Jetaya Faifua

Personal information
- Born: 31 May 2003 (age 22) Gold Coast, Queensland, Australia
- Height: 162 cm (5 ft 4 in)
- Weight: 58 kg (9 st 2 lb)

Playing information
- Position: Fullback, Hooker, Five-eighth
Club
| Years | Team | Pld | T | G | FG | P |
| 2021–22 | Gold Coast Titans | 7 | 1 | 0 | 0 | 4 |
| 2023–24 | Nth Qld Cowboys | 11 | 3 | 0 | 0 | 12 |
| 2025– | Wests Tigers | 11 | 2 | 0 | 0 | 8 |
|  | Total | 29 | 6 | 0 | 0 | 24 |
Representative
| Years | Team | Pld | T | G | FG | P |
| 2024- | Samoa | 3 | 1 | 0 | 0 | 4 |
- Source: As of 23 March 2025

= Jetaya Faifua =

Samoa international rugby player (born 2003)

Jetaya Faifua (born 31 May 2003) is an Australian professional rugby league footballer who currently plays for the Wests Tigers in the NRL Women's Premiership.

A or , she previously played for the Gold Coast Titans and North Queensland Cowboys.

==Background==
Faifua was born on the Gold Coast, Queensland is of Samoan descent.
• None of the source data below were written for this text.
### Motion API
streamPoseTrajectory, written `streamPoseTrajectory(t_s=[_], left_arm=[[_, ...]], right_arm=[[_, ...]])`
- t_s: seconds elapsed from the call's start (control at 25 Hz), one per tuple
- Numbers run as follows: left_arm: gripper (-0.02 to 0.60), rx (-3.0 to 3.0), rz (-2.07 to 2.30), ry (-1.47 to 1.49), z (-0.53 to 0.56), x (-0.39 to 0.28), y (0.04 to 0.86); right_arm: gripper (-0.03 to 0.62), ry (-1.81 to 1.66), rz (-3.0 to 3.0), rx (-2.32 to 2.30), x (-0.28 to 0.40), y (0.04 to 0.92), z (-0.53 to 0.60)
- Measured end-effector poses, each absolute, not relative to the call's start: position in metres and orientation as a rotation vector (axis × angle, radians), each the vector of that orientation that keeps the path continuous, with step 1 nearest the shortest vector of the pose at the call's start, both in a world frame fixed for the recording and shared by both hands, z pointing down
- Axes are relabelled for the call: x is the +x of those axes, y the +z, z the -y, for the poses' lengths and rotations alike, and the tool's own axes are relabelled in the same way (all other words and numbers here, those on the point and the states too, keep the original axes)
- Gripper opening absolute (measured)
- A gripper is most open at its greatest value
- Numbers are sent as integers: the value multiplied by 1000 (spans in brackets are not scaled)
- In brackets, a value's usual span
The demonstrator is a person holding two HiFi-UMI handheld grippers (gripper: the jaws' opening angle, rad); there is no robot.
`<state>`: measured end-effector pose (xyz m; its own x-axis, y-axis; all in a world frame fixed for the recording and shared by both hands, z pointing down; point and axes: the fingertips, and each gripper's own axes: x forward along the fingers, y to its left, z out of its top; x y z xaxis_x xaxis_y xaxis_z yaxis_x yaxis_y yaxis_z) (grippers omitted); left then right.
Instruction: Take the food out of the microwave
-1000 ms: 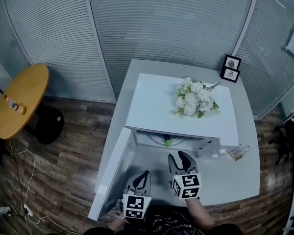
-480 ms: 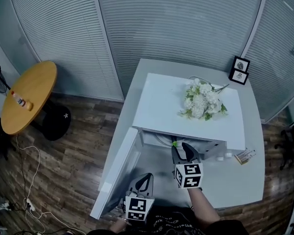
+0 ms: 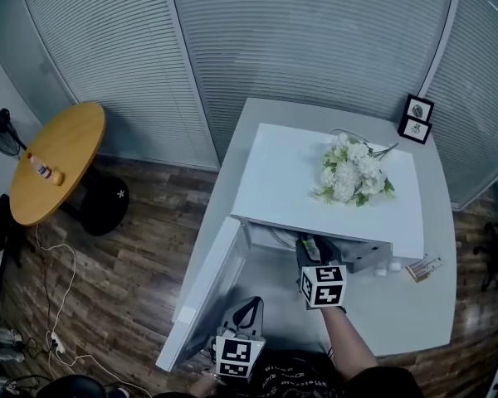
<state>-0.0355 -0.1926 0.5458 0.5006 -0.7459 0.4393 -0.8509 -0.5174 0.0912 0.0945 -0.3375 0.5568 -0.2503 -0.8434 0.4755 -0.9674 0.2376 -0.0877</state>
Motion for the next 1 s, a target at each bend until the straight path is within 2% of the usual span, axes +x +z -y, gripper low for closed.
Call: streamPoseTrajectory(t_s=[1.0], left_arm=[[8, 2436, 1330, 551, 187, -42, 556]], right_arm=[[175, 567, 2021, 1639, 92, 596, 384]])
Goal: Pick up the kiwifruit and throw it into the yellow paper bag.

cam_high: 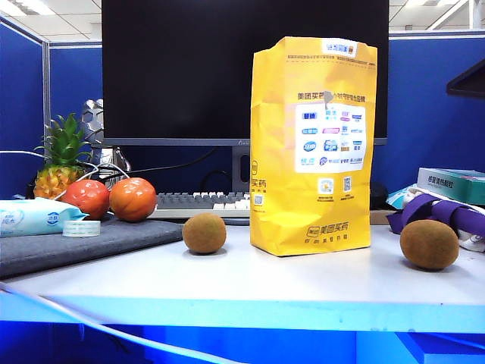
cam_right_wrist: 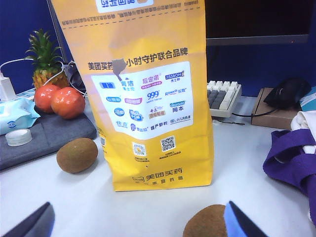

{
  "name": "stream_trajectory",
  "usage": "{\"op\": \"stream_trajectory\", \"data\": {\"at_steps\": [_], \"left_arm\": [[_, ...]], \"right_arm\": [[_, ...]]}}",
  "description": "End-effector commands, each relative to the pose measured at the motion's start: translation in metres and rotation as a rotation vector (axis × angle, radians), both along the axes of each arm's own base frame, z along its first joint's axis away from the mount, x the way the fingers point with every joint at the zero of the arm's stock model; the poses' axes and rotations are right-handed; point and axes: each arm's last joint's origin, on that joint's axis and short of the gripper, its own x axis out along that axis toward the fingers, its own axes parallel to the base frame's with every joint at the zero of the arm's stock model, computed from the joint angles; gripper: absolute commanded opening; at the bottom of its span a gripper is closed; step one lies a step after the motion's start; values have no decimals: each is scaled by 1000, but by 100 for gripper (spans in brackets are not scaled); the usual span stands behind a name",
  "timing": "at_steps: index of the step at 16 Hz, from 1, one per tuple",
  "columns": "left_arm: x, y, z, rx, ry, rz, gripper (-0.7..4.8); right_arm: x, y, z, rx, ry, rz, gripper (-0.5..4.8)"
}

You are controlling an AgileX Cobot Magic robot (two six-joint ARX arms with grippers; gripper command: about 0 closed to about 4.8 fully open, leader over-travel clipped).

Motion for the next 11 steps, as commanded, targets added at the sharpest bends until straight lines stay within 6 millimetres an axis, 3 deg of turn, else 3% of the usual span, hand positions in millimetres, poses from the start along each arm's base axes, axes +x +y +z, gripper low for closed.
{"op": "stream_trajectory", "data": {"at_steps": [1, 6, 7, 8, 9, 11], "left_arm": [[0, 0, 2, -5, -10, 3, 370], [0, 0, 3, -88, 12, 0, 367], [-1, -2, 3, -108, 13, -48, 388], [-1, -3, 5, -114, 8, -108, 454], [-2, -5, 6, -120, 0, -164, 479], [-2, -5, 9, -124, -34, -197, 479]], "right_arm": [[0, 0, -2, 2, -1, 3, 479], [0, 1, -5, 40, 52, 45, 479], [-1, 2, -4, 76, 61, 93, 479], [-2, 3, -3, 92, 63, 120, 479], [-2, 3, -3, 109, 66, 139, 479], [-2, 4, 0, 118, 46, 148, 479]]}}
She attended Helensvale State High School and later Keebra Park State High School, where she played for their rugby sevens team.

==Playing career==
===Early years===
In 2021, Faifua switched to rugby league and played for the Burleigh Bears in the QRL Women's under-19 competition and the QRL Women's Premiership. In June 2021, she represented the Queensland under-19 side. In August 2021, she signed with the Gold Coast Titans.

===2022===
In Round 1 of the delayed 2021 NRL Women's season, Faifua made her NRLW debut for the Titans in their inaugural game against the St George Illawarra Dragons. After the NRLW season ended, she played for the Tweed Seagulls in the QRL Women's Premiership. In June 2022, she represented Queensland under-19 for the second time.

Faifua returned to the Titans for the 2022 NRL Women's season, playing three games and scoring a try in Round 5 against the Sydney Roosters.

===2023===
On 10 May, Faifua signed with the North Queensland Cowboys.

In Round 2 of the 2023 NRL Women's season, Faifua made her debut for the Cowboys, starting on the wing and scoring a try in a 31–20 win over the Newcastle Knights.

===2024===
In Round 4 of the 2024 NRL Women's season, Faifua made her season debut, coming off the bench in the Cowboys' 11–10 win over the Titans.

On 10 November, Faifua played for Samoa, scoring a try in their 34-12 win against Papua New Guinea.

===2025===
On 14 March, Faifua signed with the Wests Tigers.